— Your assignment —
Go through the records and report each line in which the word "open" occurs.

— Data section —
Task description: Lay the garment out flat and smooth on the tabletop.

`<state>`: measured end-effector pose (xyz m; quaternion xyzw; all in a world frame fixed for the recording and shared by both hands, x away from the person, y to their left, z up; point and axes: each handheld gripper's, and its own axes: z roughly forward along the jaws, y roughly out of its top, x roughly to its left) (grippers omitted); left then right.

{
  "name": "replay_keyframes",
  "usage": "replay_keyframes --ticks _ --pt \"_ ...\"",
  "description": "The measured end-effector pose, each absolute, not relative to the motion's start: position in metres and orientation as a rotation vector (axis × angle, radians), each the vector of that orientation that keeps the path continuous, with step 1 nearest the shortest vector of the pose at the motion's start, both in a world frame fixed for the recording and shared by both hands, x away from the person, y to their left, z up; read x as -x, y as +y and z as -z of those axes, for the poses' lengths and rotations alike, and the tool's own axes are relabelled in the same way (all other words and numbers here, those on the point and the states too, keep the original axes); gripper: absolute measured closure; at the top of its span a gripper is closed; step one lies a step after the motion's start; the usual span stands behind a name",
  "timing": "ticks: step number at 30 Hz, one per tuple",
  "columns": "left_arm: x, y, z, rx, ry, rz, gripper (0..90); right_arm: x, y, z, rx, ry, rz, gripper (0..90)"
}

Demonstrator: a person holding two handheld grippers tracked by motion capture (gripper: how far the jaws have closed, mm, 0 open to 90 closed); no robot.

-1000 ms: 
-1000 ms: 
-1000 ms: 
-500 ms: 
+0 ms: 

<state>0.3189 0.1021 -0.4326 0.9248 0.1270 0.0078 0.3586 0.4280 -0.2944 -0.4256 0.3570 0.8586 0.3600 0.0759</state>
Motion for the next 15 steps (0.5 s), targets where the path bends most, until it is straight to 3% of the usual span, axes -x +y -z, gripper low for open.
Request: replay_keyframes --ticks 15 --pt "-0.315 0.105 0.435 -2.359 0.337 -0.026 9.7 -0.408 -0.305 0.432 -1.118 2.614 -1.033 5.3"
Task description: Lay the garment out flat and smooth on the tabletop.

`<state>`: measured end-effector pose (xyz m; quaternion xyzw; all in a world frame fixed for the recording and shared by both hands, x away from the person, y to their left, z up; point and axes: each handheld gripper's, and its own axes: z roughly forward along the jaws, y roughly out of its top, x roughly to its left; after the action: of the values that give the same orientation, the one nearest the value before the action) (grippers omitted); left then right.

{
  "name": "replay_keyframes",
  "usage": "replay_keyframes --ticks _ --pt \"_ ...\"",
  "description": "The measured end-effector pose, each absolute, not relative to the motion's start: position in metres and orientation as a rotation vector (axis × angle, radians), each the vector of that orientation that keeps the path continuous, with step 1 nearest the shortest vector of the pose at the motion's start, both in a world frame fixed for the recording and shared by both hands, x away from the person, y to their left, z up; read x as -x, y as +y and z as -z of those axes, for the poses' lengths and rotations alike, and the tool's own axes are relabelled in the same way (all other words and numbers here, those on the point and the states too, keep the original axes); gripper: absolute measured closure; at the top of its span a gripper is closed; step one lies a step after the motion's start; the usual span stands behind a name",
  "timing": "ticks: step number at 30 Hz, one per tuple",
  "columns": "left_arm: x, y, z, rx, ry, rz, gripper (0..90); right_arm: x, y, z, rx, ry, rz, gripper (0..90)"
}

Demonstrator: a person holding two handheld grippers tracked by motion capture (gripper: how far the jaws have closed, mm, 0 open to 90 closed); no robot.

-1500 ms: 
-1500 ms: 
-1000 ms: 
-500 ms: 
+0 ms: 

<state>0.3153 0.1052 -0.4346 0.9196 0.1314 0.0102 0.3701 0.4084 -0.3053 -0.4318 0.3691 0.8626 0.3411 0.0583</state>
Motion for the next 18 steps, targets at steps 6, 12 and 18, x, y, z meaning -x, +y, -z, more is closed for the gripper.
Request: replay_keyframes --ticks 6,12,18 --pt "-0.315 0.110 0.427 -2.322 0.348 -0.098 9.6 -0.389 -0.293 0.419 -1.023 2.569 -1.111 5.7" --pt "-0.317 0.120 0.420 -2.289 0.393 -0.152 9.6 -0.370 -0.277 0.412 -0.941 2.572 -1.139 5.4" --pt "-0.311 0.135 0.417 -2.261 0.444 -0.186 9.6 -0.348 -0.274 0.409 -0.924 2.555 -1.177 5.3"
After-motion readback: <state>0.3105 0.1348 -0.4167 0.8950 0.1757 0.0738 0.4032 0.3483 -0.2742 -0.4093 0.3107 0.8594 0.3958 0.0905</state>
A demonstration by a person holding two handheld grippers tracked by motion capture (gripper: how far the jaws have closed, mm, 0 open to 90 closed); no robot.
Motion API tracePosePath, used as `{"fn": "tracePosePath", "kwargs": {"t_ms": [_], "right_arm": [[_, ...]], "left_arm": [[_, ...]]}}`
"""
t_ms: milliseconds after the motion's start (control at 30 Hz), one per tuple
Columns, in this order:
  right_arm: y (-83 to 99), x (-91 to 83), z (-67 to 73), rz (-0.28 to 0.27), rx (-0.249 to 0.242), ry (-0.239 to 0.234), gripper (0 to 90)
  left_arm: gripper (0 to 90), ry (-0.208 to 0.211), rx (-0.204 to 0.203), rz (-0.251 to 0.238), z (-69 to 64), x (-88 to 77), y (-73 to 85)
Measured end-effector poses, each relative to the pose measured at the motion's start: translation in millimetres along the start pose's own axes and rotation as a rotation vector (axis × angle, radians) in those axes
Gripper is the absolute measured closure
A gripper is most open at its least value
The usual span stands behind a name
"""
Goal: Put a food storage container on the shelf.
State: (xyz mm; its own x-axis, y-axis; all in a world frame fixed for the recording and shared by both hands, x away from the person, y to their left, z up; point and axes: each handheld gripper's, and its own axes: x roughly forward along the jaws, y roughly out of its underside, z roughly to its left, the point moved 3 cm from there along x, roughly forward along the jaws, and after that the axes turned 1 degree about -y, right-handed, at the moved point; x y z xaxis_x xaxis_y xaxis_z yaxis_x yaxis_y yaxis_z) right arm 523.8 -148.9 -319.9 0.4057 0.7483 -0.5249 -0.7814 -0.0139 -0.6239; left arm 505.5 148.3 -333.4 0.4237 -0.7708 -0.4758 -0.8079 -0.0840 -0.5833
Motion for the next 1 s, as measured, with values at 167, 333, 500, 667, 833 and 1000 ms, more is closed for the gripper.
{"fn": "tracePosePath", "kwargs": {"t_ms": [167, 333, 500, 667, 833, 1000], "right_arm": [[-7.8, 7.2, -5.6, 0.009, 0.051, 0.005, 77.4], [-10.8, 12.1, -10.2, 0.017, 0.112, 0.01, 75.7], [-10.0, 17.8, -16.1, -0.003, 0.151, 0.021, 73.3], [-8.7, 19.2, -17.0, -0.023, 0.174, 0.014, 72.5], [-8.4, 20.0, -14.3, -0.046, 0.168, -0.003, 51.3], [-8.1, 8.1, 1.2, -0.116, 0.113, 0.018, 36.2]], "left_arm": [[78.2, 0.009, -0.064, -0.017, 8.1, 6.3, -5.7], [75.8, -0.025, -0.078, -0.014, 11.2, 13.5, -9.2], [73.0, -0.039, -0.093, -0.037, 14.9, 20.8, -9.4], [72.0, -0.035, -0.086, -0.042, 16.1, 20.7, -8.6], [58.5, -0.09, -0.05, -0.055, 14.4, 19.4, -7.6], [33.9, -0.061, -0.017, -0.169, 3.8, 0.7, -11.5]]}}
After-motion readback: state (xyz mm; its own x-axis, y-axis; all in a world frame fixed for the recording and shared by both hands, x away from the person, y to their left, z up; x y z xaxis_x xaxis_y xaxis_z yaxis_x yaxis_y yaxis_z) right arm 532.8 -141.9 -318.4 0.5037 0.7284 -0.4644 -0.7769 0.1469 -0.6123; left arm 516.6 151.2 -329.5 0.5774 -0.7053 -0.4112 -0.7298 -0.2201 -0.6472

— Answer to the problem —
Demonstrator: a person holding two handheld grippers tracked by motion capture (gripper: how far the jaws have closed, mm, 0 open to 90 closed); no robot.
Motion for the next 15 steps (0.5 s), targets where the path bends most, until it is straight to 3% of the usual span, axes -x +y -z, gripper low for open.
Demonstrator: a person holding two handheld grippers tracked by motion capture (gripper: how far the jaws have closed, mm, 0 open to 90 closed); no robot.
A demonstration by a person holding two handheld grippers tracked by motion capture (gripper: how far the jaws have closed, mm, 0 open to 90 closed); no robot.
A gripper is most open at its least value

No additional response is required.